Una scrittrice e la sua donna di servizio
Di Alicia Giménez-Bartlett ho letto in questi giorni uno studio narrativo sul diario di Nelly Boxall, la quale servì in casa di Virginia e Leonard Woolf per una quindicina di anni - fino al 1931. Il libro, in italiano Una stanza tutta per gli altri (Una habitaciòn ajena, 1997) è un intervento notevole a partire dal tema sollevato da Virginia Woolf in merito alla partecipazione femminile al lavoro letterario con il saggio Una stanza tutta per sé (A room of one's own, 1929 - v. qui il 17 Giugno 2022).

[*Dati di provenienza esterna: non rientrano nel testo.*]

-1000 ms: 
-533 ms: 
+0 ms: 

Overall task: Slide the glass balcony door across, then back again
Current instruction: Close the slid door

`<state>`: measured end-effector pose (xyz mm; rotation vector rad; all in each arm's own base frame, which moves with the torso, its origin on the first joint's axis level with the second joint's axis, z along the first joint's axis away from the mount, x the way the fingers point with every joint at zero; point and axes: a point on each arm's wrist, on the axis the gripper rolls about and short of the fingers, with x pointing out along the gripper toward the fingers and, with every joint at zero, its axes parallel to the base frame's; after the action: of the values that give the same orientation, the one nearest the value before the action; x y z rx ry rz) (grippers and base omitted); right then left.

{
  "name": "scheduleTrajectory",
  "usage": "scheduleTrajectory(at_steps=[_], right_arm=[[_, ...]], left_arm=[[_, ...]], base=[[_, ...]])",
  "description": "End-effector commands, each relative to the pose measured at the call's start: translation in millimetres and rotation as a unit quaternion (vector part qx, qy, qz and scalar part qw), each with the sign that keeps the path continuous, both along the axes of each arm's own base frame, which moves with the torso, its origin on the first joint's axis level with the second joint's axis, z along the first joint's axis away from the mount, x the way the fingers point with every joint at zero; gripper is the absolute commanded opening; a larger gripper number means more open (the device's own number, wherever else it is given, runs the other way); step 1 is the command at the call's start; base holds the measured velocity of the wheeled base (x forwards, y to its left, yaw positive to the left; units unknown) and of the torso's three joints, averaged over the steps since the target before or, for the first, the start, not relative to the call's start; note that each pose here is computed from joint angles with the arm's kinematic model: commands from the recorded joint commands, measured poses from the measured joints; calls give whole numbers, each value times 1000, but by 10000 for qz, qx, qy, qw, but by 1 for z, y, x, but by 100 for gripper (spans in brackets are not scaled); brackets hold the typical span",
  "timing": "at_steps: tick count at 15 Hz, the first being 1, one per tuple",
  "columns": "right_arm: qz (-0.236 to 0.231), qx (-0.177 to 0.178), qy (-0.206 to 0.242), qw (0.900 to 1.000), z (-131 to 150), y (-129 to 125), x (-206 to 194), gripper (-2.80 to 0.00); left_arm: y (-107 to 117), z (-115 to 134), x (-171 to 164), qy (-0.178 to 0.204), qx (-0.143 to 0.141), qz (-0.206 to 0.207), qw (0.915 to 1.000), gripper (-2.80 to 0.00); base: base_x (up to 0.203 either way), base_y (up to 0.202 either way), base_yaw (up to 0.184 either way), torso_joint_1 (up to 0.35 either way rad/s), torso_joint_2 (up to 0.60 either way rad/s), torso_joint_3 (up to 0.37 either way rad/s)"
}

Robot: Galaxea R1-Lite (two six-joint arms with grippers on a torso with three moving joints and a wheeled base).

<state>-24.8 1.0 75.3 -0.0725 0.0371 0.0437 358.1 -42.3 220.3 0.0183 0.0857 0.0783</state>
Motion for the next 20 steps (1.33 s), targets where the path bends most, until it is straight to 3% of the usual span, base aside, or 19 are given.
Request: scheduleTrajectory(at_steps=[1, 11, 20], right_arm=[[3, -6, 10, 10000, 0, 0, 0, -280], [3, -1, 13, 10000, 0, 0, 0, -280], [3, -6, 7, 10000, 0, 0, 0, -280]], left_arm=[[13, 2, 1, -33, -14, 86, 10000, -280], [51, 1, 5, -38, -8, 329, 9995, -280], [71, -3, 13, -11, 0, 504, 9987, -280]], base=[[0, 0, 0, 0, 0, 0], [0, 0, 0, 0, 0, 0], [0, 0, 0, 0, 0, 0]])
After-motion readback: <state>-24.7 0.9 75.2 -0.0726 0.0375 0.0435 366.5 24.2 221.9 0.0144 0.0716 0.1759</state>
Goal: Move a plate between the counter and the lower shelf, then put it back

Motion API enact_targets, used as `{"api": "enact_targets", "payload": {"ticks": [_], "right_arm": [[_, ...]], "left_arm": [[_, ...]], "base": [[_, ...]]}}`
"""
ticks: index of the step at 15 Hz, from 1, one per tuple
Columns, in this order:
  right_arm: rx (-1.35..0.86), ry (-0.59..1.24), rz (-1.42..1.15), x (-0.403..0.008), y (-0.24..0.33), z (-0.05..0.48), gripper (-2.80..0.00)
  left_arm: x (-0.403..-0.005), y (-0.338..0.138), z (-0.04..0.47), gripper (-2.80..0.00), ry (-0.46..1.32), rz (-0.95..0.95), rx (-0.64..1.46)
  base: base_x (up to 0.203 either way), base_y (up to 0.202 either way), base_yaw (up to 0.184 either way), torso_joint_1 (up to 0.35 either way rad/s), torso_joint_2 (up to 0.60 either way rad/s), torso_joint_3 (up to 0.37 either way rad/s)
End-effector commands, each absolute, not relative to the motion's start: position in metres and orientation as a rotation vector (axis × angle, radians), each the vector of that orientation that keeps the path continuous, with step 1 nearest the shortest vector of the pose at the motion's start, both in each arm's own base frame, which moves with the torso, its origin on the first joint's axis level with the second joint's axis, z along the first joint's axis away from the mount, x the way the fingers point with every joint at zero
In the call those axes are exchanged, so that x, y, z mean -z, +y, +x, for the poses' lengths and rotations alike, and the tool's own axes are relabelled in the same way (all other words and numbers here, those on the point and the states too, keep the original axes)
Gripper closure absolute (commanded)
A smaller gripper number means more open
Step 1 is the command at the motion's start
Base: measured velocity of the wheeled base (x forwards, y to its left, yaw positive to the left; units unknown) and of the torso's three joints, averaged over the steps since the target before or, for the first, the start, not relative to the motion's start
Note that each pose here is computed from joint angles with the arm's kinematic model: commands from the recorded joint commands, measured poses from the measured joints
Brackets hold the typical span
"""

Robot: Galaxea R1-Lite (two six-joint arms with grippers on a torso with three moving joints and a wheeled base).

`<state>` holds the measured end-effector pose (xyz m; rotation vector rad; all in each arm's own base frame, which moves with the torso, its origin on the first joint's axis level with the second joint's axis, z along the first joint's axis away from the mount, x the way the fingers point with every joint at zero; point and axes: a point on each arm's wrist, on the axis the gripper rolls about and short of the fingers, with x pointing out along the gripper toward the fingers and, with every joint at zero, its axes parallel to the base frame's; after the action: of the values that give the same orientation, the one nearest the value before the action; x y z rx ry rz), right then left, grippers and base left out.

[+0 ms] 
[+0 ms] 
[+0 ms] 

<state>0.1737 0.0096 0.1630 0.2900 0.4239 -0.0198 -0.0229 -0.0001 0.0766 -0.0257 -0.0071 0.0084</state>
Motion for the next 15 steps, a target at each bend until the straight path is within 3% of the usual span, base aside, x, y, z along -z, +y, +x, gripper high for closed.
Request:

Una habitaciòn ajena - una stanza altrui - consta di pagine del diario della Boxall, di qualche brano diaristico di Virginia Woolf, di pagine narrative tratte dai diari e dalla documentazione di Alicia Gimènez-Bartlett, inoltre di pochi accenni dell'autrice al suo lavoro di "preparazione a un romanzo". Le molte cultrici - i molti cultori della Woolf, tra i quali io non mi trovo avendone anzi letto, a parte Una stanza, soltanto Gita al faro - possono raccogliere, qualora abbiano interesse per la vita quotidiana di lei, qualche informazione nuova in direzione del suo rapporto con la donna di servizio, ovvero con Nelly Boxall. In direzione del modo come Nelly vedeva Virginia. Padrona e serva, insomma. Nonostante che Virginia a quanto scrive in Una stanza tutta per sé sappia benissimo che il proletariato - specie femminile - fa vita dura, è una padrona borghese come tante altre*, in rapporto alla serva. Questa per quanto abiti una stanza altrui e abbia pochissimo tempo per sé scrive un diario cui mancano soltanto un po' di virgole, tutto qui. Tra le due donne c'è comunque un legame, un attaccamento, infatti il distacco finale - licenziamento - è lungo e penoso per entrambe, sembra. Azzarderei che Nelly, seppure orgogliosa aderente alla concezione che la padrona ha del matrimonio come ambito di sfruttamento della moglie da parte del marito, non sia del tutto indifferente alla sorte del marito di Virginia, Leonard, messo in ombra dal genio e dalle mattane della signora. Bel lavoro, quello della Gìmenez-Bartlett ...
* fa invece la scrittrice, l'editrice e appartiene a un gruppo di intellettuali, di artisti variamente noti anche per le loro abitudini non comuni. Si diceva un tempo che "nessuno è un genio per il suo maggiordomo"... qui abbiamo la serva.